▶ **Work instructions**: The listing below holds pictures; exclude them. Return exactly the lines from the one with "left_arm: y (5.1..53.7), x" through the one with "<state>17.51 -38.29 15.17".

▶ **Source information**:
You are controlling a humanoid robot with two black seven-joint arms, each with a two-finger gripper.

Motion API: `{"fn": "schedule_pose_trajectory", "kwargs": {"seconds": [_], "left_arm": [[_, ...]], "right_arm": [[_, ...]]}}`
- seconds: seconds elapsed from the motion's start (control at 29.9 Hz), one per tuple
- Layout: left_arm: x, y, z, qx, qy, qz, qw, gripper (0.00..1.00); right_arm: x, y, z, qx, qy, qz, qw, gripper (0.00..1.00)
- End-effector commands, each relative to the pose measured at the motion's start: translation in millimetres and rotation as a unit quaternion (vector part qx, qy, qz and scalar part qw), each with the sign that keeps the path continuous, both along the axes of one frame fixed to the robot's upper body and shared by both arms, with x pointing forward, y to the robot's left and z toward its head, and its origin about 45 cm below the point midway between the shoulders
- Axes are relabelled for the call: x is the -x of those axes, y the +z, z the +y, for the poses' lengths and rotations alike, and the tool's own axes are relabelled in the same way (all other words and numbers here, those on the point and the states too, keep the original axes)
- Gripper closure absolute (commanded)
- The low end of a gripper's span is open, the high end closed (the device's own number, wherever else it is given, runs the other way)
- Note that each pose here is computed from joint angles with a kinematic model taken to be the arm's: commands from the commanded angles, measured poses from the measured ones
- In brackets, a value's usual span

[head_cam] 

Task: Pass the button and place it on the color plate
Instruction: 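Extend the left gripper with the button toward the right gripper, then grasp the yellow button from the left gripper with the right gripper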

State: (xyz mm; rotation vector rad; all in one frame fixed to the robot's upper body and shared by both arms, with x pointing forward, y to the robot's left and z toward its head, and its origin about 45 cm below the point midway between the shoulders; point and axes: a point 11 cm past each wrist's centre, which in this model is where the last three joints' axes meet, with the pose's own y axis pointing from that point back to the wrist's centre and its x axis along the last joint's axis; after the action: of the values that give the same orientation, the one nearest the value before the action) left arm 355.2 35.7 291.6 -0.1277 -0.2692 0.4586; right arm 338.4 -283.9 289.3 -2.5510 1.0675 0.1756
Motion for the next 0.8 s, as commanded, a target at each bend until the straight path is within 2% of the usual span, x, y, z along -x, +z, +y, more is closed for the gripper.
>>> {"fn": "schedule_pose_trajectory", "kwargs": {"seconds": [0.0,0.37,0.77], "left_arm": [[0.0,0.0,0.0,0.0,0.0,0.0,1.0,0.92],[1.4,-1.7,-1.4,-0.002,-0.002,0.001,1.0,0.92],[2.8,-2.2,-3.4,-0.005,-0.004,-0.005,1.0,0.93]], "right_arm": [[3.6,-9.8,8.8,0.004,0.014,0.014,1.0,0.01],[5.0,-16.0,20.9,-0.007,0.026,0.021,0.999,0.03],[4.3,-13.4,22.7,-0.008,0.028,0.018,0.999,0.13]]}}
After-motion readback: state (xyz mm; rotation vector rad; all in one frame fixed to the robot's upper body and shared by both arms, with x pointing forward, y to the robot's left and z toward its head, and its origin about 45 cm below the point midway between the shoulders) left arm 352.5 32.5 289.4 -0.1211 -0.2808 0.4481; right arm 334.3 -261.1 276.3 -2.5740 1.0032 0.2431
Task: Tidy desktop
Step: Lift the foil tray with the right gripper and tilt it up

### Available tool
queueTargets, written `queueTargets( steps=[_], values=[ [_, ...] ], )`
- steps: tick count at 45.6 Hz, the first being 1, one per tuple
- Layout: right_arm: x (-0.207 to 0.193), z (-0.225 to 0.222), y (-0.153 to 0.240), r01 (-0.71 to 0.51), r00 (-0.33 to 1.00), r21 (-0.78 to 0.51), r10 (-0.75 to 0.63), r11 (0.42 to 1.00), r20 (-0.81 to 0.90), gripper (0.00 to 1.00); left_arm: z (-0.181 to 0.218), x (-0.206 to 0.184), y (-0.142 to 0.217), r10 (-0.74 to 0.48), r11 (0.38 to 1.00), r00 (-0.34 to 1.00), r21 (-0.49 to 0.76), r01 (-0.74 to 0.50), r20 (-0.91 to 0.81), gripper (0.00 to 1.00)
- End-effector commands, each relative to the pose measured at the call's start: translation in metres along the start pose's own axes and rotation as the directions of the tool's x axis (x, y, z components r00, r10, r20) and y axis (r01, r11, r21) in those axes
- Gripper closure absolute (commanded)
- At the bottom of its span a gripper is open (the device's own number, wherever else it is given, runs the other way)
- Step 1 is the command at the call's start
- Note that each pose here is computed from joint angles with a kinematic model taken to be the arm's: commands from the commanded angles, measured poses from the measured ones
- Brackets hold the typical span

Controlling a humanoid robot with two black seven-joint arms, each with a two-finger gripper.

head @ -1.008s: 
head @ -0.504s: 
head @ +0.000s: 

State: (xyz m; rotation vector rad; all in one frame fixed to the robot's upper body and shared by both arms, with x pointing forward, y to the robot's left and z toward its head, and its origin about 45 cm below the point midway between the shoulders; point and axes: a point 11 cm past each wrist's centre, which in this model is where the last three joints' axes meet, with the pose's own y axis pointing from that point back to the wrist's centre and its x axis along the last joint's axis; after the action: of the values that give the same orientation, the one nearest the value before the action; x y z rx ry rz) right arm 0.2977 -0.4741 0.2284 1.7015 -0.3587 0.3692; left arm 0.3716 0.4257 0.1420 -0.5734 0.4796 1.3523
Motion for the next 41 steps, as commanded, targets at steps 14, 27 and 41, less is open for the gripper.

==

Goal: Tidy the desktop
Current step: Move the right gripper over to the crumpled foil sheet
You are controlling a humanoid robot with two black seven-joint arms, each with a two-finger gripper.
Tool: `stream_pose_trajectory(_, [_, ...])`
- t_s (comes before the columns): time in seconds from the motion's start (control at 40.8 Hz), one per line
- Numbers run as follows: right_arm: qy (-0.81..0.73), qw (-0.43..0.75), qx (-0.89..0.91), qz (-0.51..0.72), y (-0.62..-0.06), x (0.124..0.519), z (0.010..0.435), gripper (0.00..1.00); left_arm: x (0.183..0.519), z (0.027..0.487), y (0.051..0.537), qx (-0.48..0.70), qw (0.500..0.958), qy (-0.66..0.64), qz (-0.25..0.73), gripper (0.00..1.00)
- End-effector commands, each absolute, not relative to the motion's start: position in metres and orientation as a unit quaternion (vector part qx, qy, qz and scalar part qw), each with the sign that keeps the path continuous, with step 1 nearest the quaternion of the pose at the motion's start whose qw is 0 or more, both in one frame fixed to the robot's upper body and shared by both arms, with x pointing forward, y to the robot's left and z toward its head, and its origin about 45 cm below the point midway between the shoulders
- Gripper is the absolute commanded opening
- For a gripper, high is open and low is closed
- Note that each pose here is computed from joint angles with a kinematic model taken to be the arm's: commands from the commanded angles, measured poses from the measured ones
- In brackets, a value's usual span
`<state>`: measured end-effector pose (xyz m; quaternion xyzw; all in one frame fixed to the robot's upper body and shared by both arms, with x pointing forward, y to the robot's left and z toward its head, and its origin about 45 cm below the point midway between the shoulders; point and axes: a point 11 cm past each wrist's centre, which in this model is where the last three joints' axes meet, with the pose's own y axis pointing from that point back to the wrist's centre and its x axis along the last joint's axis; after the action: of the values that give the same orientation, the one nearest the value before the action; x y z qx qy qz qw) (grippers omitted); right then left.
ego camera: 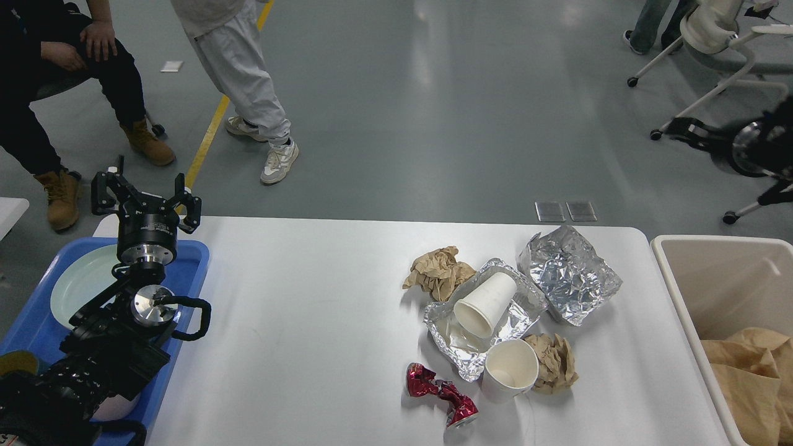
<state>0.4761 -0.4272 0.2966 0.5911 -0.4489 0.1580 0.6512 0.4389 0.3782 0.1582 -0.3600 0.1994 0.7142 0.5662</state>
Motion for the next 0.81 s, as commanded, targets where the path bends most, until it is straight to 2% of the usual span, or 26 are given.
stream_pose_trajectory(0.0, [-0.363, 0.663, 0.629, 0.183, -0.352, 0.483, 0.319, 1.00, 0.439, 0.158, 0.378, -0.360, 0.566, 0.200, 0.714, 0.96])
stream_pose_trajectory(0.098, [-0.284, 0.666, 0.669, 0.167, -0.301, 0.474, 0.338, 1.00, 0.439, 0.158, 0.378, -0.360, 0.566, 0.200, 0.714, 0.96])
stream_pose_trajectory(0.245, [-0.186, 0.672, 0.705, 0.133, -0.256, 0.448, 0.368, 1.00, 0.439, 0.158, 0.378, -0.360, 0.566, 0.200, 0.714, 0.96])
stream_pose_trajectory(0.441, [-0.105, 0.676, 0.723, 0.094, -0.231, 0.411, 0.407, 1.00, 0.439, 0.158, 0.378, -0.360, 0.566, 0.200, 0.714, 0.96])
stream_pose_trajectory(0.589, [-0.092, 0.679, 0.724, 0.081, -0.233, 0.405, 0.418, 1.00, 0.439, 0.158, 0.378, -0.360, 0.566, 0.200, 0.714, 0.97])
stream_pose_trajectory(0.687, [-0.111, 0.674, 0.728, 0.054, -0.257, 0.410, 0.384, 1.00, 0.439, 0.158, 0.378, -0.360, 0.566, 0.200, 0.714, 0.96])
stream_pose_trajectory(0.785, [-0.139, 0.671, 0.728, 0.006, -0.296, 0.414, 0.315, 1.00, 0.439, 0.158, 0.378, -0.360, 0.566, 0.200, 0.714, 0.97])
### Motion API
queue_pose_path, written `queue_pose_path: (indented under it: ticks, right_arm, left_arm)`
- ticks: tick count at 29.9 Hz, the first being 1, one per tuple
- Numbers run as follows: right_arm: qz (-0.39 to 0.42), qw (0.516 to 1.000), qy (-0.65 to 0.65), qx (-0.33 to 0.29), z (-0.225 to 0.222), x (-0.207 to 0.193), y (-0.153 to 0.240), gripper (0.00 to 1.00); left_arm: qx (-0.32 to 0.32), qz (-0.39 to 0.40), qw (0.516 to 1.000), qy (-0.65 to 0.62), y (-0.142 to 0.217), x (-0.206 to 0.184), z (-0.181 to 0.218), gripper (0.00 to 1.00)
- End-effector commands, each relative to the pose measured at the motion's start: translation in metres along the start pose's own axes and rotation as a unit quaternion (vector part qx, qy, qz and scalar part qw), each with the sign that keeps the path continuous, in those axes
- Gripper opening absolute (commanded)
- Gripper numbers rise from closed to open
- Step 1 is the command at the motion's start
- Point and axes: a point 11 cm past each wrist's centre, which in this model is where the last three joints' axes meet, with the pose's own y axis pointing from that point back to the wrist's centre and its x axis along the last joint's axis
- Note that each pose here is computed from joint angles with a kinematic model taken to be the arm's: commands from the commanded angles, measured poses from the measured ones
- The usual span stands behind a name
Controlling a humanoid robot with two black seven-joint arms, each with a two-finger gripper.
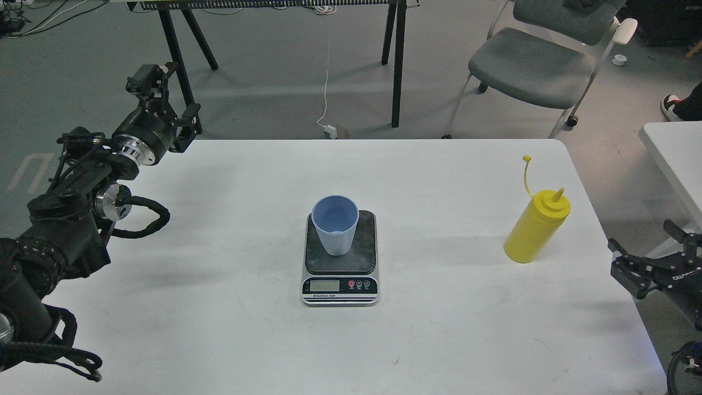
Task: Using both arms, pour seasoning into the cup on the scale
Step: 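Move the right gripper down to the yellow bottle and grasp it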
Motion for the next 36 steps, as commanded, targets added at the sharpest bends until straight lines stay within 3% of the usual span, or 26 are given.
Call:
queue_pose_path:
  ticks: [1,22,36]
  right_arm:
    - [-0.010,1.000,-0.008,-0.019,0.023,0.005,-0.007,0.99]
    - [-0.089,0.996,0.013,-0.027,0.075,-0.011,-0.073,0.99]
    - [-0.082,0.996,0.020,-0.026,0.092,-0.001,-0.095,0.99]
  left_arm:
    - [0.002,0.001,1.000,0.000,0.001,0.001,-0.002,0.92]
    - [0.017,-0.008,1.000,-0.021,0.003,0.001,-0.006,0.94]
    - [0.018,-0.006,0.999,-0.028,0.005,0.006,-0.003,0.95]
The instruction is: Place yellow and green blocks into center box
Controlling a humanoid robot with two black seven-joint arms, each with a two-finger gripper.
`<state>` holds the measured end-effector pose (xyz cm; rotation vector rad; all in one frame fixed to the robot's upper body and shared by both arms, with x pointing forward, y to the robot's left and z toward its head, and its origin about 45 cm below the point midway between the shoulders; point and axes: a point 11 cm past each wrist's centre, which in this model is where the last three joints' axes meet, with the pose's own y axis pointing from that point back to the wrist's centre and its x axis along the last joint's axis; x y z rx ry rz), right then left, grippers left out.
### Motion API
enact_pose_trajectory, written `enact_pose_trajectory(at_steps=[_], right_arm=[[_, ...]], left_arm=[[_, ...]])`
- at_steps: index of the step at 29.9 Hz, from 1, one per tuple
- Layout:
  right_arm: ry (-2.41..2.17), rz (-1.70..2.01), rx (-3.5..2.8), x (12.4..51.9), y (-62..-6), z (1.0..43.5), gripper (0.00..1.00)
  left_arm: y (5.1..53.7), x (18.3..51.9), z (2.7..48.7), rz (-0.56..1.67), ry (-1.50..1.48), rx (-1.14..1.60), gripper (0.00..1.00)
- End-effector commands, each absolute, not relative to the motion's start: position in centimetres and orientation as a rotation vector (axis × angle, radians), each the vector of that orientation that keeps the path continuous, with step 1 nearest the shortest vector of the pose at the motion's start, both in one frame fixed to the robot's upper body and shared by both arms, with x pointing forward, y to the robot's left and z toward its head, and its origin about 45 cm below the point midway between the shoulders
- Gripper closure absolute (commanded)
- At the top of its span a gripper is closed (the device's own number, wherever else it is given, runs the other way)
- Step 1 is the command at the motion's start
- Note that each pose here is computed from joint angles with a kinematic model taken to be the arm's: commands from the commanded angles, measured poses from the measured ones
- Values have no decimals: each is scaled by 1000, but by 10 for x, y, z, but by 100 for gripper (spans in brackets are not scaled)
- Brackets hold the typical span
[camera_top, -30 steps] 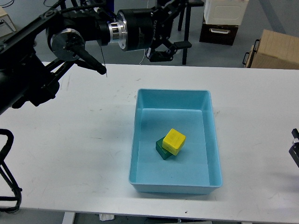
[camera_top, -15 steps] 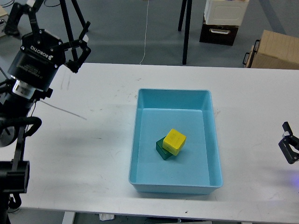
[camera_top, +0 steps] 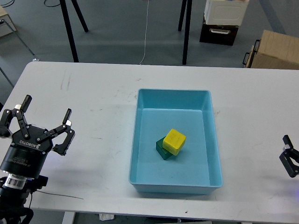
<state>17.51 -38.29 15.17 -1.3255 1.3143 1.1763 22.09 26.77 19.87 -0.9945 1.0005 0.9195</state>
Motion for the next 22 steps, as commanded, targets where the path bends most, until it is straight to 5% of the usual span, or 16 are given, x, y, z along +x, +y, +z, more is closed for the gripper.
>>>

▶ **Expected answer**:
  left_arm: y (5.1..53.7), x (18.3..51.9), z (2.7..48.7), rz (-0.56..1.67), ry (-1.50..1.48), rx (-1.14..1.60), gripper (0.00..1.00)
- End-effector commands, each absolute, not relative to the motion's start: position in centimetres and orientation as a rotation vector (axis × angle, radians), each the vector of that orientation that keeps the path continuous, with step 1 nearest the shortest vector of the pose at the motion's start, both in one frame fixed to the robot's upper body and shared by both arms, with x pointing forward, y to the robot's left and z toward its head, and its origin about 45 cm below the point midway between the shoulders
- Gripper closure absolute (commanded)
- At the top of its span a gripper is closed (the device's own number, wherever else it is given, runs the other way)
- Step 1 is the command at the motion's start
- Note that each pose here is computed from joint angles with a kinematic model taken to be the arm's: commands from the commanded angles, measured poses from the measured ones
- Values have no decimals: each is scaled by 1000, but by 10 for x, y, z, but by 100 for gripper (spans in brackets are not scaled)
- Brackets hold the typical span
[camera_top, -30 steps] 
[camera_top, -15 steps] 
[camera_top, +0 steps] 
<state>17.51 -38.29 15.17 -1.3255 1.3143 1.1763 22.09 26.77 19.87 -0.9945 1.0005 0.9195</state>

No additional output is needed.